What is the role of homoeopathy in psoriasis? Top
Homoeopathic Approach: As described in the article above psoriasis rather than just being a simple skin disease has multifactor ail deep-seated causes like genetic predisposition and faulty immune responses.
Homoeopathy follows an individualistic approach towards patients suffering from psoriasis we believe that every individual is different and thus a full in-depth case study is the first step. Then referring to the risk factors the individual was subjected too, a particular line of treatment is adopted.
The usual conventional treatment provides only mere palliation or suppression through cortisone and immunosuppressant’s. On the other hand our deep acting constitutional medicine cure the disease in depth rendering the patient free from the disease.

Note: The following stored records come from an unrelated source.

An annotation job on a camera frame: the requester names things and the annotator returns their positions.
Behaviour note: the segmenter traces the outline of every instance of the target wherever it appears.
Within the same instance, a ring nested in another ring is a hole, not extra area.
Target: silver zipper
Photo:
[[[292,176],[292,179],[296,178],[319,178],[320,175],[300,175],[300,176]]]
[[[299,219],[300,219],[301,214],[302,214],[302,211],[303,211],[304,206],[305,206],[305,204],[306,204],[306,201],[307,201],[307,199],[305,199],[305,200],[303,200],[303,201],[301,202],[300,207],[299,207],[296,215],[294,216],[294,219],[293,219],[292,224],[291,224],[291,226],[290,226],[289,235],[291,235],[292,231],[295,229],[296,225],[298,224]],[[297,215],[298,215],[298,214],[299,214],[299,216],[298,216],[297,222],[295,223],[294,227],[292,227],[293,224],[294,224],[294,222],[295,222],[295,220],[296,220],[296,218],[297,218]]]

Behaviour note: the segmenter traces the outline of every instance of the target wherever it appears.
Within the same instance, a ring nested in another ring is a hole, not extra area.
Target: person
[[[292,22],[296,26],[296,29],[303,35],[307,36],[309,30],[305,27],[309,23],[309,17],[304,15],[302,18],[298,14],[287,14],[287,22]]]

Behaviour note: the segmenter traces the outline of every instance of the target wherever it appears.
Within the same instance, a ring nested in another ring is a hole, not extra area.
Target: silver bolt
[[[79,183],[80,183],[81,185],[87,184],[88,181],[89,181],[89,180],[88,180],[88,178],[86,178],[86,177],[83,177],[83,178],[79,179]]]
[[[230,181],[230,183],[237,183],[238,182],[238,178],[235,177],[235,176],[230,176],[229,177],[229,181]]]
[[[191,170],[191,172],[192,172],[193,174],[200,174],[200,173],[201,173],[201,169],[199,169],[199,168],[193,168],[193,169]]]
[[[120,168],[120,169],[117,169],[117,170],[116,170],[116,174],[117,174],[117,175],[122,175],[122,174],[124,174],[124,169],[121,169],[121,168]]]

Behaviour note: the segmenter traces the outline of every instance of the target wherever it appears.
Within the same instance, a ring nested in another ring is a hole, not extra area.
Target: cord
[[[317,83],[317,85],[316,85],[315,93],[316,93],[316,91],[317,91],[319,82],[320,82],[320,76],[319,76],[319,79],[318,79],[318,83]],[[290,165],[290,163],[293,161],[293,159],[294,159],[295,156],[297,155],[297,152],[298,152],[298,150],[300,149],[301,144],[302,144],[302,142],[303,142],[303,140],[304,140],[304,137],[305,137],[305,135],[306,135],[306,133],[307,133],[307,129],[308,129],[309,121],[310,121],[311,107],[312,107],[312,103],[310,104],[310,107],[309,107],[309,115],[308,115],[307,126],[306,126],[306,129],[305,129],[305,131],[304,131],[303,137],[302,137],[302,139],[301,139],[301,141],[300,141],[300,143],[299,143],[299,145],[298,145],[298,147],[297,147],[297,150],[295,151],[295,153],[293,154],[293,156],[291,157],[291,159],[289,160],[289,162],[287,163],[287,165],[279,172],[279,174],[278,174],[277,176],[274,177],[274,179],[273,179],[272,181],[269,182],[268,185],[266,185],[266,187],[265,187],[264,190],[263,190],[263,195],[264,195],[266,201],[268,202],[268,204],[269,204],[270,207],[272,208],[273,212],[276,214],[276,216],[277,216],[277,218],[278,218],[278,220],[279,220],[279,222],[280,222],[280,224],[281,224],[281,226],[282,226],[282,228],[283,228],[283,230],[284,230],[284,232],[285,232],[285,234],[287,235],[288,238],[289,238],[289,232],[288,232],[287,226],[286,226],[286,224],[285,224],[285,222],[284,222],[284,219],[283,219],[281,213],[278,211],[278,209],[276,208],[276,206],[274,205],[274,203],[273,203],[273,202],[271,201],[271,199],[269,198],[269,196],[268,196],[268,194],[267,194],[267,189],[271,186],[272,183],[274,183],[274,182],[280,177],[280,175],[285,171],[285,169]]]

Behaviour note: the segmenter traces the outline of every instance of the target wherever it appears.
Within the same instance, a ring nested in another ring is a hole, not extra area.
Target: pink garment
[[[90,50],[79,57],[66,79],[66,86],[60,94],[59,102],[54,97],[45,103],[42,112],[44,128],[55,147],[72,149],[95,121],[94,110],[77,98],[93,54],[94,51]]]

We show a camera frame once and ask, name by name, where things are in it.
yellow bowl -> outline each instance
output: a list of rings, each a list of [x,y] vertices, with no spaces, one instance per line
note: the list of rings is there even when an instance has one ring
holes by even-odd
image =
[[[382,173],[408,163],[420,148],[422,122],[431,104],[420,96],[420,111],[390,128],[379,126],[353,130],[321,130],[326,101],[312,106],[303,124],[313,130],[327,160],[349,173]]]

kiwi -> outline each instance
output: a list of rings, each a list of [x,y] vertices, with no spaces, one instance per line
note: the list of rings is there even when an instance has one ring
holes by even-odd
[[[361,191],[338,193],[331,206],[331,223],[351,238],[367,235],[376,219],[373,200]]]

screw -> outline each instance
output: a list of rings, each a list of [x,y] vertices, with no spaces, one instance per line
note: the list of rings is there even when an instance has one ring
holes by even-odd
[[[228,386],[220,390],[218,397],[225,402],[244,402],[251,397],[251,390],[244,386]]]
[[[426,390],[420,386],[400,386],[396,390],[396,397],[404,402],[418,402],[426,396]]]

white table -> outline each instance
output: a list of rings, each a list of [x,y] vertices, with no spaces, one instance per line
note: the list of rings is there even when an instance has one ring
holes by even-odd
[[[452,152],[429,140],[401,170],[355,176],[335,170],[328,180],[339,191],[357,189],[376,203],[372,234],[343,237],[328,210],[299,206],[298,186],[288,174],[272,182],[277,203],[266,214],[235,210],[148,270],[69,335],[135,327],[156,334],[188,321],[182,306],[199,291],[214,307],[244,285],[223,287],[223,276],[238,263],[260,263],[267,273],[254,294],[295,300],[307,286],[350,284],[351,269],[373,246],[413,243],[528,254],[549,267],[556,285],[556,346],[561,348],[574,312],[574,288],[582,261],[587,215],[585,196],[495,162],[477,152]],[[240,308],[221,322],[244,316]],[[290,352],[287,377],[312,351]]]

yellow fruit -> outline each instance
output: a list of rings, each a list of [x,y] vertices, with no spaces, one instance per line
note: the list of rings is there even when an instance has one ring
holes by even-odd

A broad criterion of how the homoeopathic medicines act in cases of psoriasis is mentioned below. The response to treatment can differ from one individual to another patients are advised to consult so that the mode of treatment can be discussed pertaining to their particular case.
Relieves Symptoms like:
General malaise (a vague symptom where you feel uncomfortable and a little tired)
  • Itching
  • Skin lesions
  • Dryness of skin
  • Tenderness
  • In cases were joints and nails are effected helps in improving their condition
Preventing exacerbations and attacks: It helps in preventing any further attacks thus improving overall comfortably and quality of life of patient
Controlling and reversing the underlying Disease process: Our deep acting constitutional medicines work at the root level. They help by addressing the genetic factors and curing the faulty immune response leading to permanent cure. Homoeopathy with its natural medicinal substances used in small quantities cure the disease process without any side effects.
If homoeopathic treatment is sought early it helps in preventing the progress of disease and preventing any complications from occurring, which are usually associated with the disease.
We at DRSS provide our patients with diet charts, exercise schedules and guide them how to modify their lifestyle so that better results can be achieved. Our medicines can be started with conventional treatment depending upon the disease state and case. Homoeopathic medicines if taken under proper guidance from a well-qualified professional are extremely safe and have no side effects.
Psoriasis at a Glance
  • Psoriasis is a chronic inflammatory skin disease.
  • Psoriasis has no known cause.
  • The tendency toward developing psoriasis is inherited in genes.
  • Psoriasis is not contagious.
  • Psoriasis gets better and worse spontaneously and can have periodic remissions (clear skin).
  • Psoriasis is curable with homoeopathic medication.